What It Does
Google Agent Development Kit (ADK) is an open-source, code-first Python framework for building, evaluating, and deploying AI agents. While optimized for Google’s Gemini models and the Vertex AI ecosystem, ADK is model-agnostic (supports other providers via LiteLLM) and deployment-agnostic. It applies software development principles to AI agent creation, providing structured primitives for agent definition, tool integration, orchestration, and evaluation.
ADK is the official Google framework for agent development, released in 2025 alongside the A2A (Agent2Agent) protocol.
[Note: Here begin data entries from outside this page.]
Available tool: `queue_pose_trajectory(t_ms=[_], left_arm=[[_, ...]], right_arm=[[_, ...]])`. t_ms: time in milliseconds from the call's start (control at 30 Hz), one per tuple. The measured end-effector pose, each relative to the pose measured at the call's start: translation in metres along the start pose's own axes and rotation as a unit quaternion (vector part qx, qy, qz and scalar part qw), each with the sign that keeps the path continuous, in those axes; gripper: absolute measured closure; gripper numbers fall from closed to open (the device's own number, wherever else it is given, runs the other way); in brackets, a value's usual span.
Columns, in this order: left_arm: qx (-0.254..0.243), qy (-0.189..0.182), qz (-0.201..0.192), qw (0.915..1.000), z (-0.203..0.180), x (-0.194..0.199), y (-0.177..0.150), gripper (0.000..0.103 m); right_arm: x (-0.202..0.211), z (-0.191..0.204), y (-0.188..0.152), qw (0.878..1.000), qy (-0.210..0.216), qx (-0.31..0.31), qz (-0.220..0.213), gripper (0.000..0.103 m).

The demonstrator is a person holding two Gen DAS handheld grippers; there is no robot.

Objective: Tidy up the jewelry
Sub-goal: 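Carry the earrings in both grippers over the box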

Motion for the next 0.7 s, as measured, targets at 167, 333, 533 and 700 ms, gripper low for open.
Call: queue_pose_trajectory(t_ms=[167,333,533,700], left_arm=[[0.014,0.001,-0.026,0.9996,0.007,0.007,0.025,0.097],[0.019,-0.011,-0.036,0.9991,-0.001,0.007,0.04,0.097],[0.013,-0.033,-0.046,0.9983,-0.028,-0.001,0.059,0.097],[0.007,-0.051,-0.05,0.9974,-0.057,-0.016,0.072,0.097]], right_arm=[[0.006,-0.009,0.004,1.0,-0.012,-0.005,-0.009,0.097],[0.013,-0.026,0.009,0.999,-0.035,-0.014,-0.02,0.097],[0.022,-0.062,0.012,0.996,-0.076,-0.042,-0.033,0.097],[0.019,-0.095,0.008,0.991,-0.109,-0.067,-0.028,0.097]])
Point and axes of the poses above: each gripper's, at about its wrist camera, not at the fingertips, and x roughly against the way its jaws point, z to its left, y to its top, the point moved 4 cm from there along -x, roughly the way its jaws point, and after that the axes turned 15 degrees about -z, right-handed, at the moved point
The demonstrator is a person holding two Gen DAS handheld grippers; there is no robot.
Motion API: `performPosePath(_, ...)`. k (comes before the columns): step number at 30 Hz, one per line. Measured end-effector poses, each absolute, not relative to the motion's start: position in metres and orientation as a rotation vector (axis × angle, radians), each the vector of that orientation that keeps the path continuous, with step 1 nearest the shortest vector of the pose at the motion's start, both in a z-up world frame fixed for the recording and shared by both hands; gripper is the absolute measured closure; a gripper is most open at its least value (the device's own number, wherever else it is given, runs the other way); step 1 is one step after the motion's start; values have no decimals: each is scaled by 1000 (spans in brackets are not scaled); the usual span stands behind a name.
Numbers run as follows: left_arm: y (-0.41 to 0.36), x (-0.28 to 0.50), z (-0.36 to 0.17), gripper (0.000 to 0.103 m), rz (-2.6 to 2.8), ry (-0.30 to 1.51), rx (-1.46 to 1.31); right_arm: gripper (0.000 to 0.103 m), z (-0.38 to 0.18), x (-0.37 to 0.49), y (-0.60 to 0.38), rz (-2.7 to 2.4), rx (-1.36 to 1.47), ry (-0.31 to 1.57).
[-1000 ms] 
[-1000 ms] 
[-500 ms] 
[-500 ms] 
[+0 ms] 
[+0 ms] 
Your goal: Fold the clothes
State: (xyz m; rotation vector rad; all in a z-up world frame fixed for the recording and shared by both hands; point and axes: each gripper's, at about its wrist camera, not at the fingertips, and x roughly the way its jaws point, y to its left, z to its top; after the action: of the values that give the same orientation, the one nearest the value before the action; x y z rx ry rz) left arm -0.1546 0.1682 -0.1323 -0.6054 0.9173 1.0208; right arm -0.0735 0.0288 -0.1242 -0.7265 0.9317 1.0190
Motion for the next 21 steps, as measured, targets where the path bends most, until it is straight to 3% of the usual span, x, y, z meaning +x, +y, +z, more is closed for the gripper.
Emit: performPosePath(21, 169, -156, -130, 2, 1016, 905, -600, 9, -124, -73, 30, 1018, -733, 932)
It has 17k+ GitHub stars and is positioned as Google’s answer to LangGraph/LangChain for the Gemini ecosystem.
Key Features
- Code-first development: define agent logic, tools, and orchestration directly in Python
- Multiple agent types: LlmAgent, SequentialAgent, ParallelAgent, LoopAgent for structured workflows
- Multi-agent orchestration with delegation and collaboration patterns
- Model-agnostic via LiteLLM integration (Gemini, OpenAI, Anthropic, etc.)
- Visual Agent Builder: web-based drag-and-drop workflow designer (added in v1.18.0, late 2025)
- Built-in evaluation framework for testing agent behavior
- Vertex AI integration for enterprise deployment on Google Cloud
- A2A protocol support for agent-to-agent interoperability
- MCP (Model Context Protocol) integration for tool connectivity
- Session management and state persistence
- Google Cloud deployment support (Cloud Run, Agent Engine)
Use Cases
- Building AI agents within the Google Cloud / Vertex AI ecosystem
- Multi-agent orchestration where Gemini is the primary model
- Enterprise agent development with Google Cloud governance requirements
- Rapid prototyping with the Visual Agent Builder
- Teams already invested in Google Cloud infrastructure
Adoption Level Analysis
Small teams (<20 engineers): Good fit for teams building on Gemini or Google Cloud. The Visual Agent Builder lowers the barrier to entry. The model-agnostic support via LiteLLM means you are not locked into Gemini.
Medium orgs (20-200 engineers): Strong fit for Google Cloud shops. Vertex AI integration provides enterprise-grade deployment, monitoring, and scaling. The evaluation framework supports quality assurance workflows.
Enterprise (200+ engineers): Strong fit within Google Cloud ecosystems. Vertex AI Agent Builder provides managed infrastructure, and Google’s enterprise support and compliance certifications apply. Less suitable for AWS/Azure-primary organizations.
Alternatives
| Alternative | Key Difference | Prefer when… |
|---|---|---|
| LangGraph | Framework-agnostic, larger community (25k stars, 400+ production users) | You need vendor-neutral agent orchestration with broad ecosystem support |
| ADK-Rust (Zavora AI) | Unofficial Rust reimplementation | You specifically need Rust (but note: not a Google project) |
| CrewAI | Role-based agent abstraction (46k stars) | You want a simpler mental model with role/backstory agent definitions |
| OpenAI Agents SDK | OpenAI’s production framework (successor to Swarm) | You are primarily using OpenAI models |
Evidence & Sources
- Google ADK Official Documentation
- GitHub: google/adk-python (17k+ stars)
- Google Cloud: ADK Overview
- Google Codelabs: Building AI Agents with ADK
- The New Stack: How To Build AI Agents 3 Ways With Google ADK
Notes & Caveats
- Gemini optimization: While model-agnostic, ADK is clearly optimized for Gemini. Non-Gemini providers may have incomplete feature coverage or subtle behavioral differences.
- Google Cloud coupling: Enterprise features (Agent Builder, managed deployment, monitoring) are tied to Vertex AI / Google Cloud. Multi-cloud or on-premises deployments lose significant value.
- Younger than LangGraph: ADK has 17k stars vs LangGraph’s 25k and 400+ documented production users. The production track record is shorter.
- Not the same as ADK-Rust: Zavora AI’s “ADK-Rust” is an independent community project, NOT an official Google Rust port. Google has not released an official Rust ADK.
- Visual Builder limitations: The Visual Agent Builder generates YAML + Python, not pure code. Complex agent logic still requires code-first development.